§ Directions
Among the entries below, one line contains "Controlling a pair" and another contains "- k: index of". Transcribe those two lines and every line between them, exactly.

[Opening Material for this exercise section]

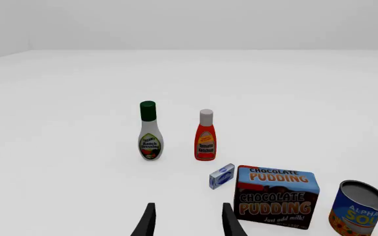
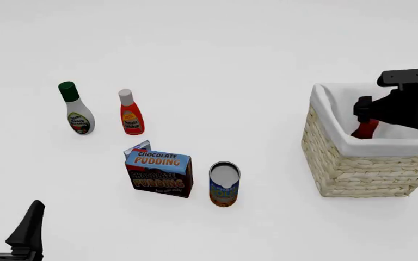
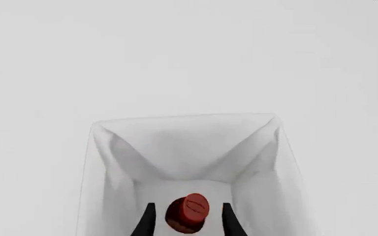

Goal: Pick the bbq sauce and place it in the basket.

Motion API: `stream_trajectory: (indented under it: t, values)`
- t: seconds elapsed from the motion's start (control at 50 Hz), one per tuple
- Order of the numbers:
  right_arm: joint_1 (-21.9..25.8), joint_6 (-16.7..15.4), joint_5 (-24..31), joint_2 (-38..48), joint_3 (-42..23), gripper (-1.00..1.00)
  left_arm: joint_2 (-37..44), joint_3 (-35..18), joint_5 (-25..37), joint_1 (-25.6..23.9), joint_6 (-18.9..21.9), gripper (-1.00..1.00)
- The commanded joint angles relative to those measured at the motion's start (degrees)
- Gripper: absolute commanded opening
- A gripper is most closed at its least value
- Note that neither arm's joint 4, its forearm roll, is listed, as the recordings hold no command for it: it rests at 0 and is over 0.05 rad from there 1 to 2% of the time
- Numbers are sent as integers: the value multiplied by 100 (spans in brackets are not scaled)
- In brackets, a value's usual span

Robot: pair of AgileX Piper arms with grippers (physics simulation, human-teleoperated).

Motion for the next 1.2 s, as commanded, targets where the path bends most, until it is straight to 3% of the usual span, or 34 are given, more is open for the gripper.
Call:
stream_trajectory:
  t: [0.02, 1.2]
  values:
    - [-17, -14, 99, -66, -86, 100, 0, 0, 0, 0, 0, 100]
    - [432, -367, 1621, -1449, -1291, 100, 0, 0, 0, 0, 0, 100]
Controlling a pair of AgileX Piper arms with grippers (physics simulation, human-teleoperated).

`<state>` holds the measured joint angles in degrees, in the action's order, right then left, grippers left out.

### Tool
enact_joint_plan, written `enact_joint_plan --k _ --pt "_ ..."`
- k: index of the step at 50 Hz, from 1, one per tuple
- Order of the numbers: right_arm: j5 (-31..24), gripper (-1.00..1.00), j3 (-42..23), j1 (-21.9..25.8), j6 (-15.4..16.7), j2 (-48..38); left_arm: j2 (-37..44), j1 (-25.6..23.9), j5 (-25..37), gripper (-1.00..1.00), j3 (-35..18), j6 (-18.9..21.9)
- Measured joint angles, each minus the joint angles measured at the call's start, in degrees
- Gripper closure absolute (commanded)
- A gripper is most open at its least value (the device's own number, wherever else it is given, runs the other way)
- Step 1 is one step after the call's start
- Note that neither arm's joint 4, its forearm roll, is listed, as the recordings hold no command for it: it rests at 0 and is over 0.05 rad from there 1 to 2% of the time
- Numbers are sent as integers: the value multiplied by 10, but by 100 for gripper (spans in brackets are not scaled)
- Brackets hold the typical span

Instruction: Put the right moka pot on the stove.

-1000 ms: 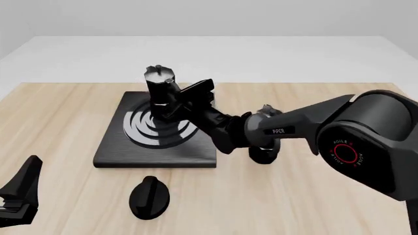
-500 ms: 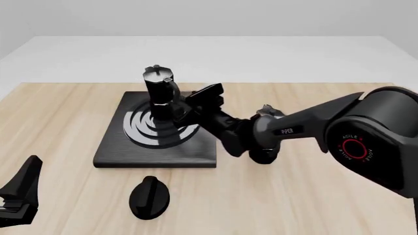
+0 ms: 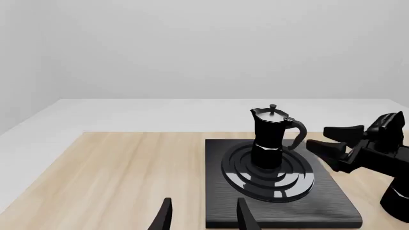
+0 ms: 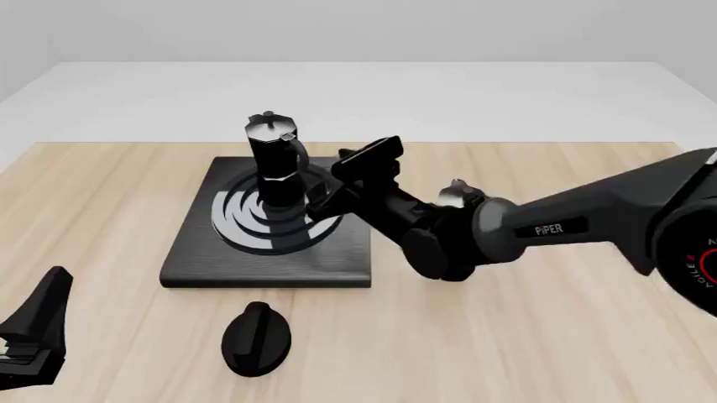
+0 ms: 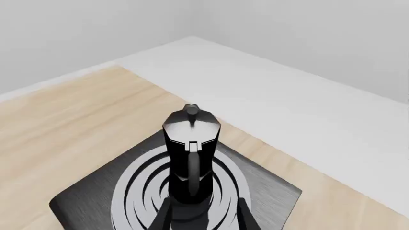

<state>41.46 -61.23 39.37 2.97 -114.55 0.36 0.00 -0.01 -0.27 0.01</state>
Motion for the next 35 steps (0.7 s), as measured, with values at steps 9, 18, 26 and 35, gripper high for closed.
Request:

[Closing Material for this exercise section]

§ Answer to this problem
Controlling a pair of AgileX Piper arms with grippers (physics simulation, human-teleoperated).

`<state>` holds the measured joint angles in degrees, in the action's order, right then left, grippers left out.

### Tool
enact_joint_plan, written `enact_joint_plan --k _ --pt "_ ..."`
- k: index of the step at 50 Hz, from 1, one per tuple

The exercise is complete with this answer.